WORK TASK: Take each line of the entries below that contains "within" and copy it.
[SOURCE MATERIAL — start]
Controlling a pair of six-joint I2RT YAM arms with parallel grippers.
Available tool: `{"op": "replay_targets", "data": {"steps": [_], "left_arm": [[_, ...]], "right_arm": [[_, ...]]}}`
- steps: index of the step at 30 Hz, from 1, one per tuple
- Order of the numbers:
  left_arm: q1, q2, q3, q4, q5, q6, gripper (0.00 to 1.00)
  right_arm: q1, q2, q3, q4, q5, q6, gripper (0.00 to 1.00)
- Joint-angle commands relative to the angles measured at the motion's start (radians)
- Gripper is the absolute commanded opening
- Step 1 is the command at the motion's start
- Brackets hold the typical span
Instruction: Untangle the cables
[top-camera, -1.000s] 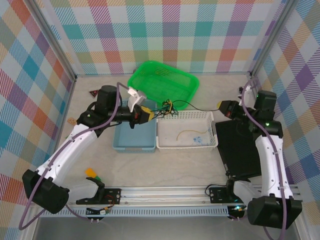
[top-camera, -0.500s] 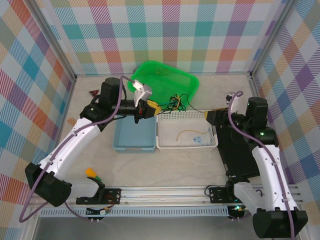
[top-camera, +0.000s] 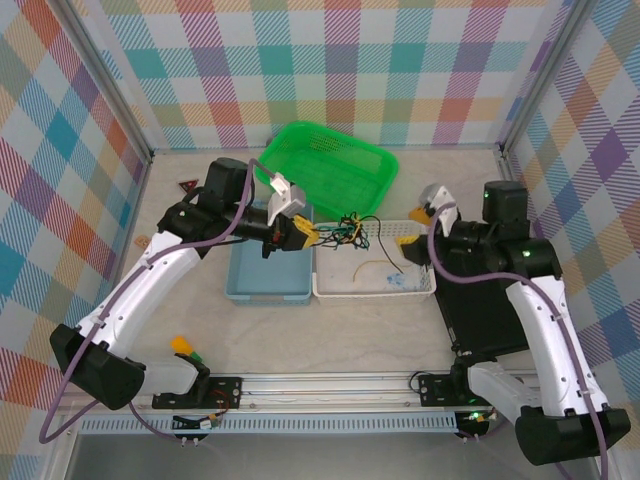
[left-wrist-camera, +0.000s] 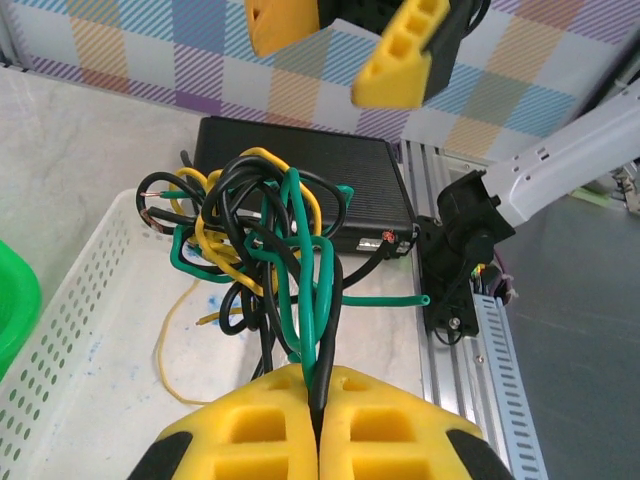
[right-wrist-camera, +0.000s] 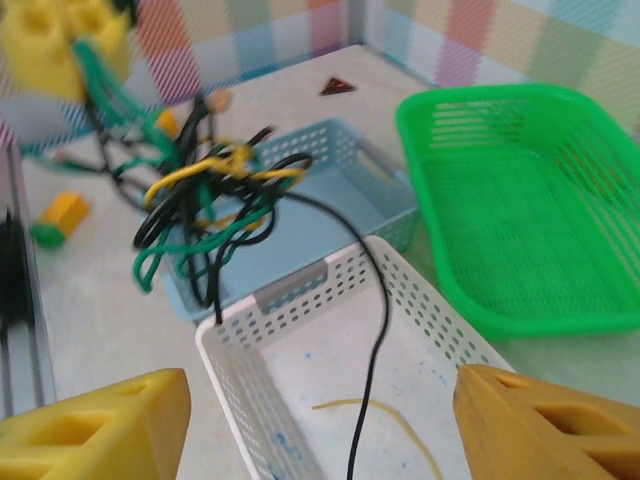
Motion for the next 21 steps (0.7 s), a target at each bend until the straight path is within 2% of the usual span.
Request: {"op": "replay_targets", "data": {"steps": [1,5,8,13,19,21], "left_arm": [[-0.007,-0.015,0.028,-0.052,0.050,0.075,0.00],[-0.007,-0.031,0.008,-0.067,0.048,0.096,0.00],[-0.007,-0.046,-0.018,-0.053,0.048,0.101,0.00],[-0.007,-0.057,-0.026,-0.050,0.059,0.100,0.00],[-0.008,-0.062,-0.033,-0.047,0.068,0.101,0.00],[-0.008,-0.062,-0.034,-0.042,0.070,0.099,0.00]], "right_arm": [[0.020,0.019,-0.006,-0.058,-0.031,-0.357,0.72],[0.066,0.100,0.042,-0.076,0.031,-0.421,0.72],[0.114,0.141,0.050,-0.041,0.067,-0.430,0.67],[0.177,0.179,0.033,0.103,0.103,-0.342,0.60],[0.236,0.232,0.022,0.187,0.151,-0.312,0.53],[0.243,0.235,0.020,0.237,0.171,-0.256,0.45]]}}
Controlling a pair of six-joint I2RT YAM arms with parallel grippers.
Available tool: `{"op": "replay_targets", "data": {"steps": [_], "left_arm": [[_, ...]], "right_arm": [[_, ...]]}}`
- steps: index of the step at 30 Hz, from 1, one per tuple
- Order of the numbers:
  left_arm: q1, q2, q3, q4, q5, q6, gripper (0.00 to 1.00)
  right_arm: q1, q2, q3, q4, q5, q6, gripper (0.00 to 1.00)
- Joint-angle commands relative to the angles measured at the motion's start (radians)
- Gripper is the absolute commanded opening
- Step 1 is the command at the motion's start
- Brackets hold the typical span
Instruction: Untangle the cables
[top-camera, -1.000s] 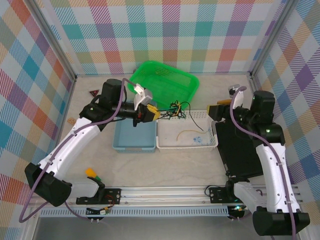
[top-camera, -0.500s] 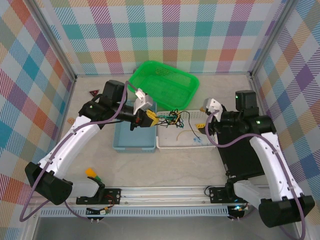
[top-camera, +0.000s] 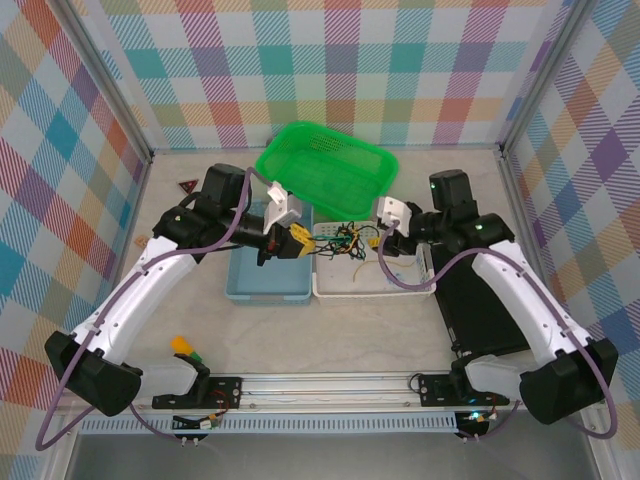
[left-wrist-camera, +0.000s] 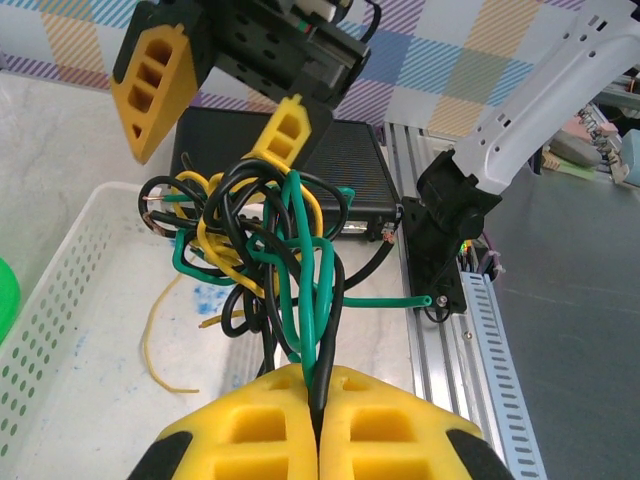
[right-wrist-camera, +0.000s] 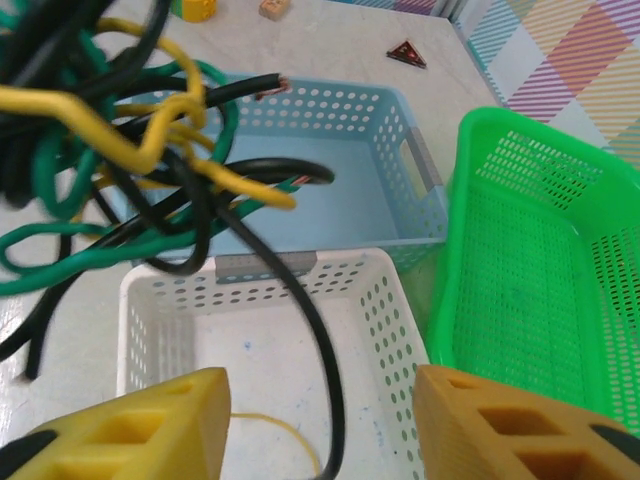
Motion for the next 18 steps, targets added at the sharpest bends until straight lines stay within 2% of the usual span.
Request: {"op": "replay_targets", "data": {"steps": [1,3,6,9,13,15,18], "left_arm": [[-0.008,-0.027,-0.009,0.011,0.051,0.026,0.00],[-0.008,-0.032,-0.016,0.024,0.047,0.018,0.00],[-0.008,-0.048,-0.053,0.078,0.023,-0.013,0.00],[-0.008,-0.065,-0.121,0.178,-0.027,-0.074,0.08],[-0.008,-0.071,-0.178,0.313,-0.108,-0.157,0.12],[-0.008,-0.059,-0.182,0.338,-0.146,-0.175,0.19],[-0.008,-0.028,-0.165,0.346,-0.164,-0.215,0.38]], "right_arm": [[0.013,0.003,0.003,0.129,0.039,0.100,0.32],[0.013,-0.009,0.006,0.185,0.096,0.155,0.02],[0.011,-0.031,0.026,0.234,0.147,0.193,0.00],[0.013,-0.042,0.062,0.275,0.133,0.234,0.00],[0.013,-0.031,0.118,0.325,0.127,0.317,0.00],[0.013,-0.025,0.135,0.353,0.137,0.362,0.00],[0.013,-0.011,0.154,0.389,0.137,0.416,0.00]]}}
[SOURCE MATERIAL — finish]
REPLY:
Motion for the next 21 steps (0.7 s), a target at each bend until the straight path is within 2% of the usual span.
Motion for the next 18 steps, targets added at the sharpest bends until straight lines stay within 2% of the usual span.

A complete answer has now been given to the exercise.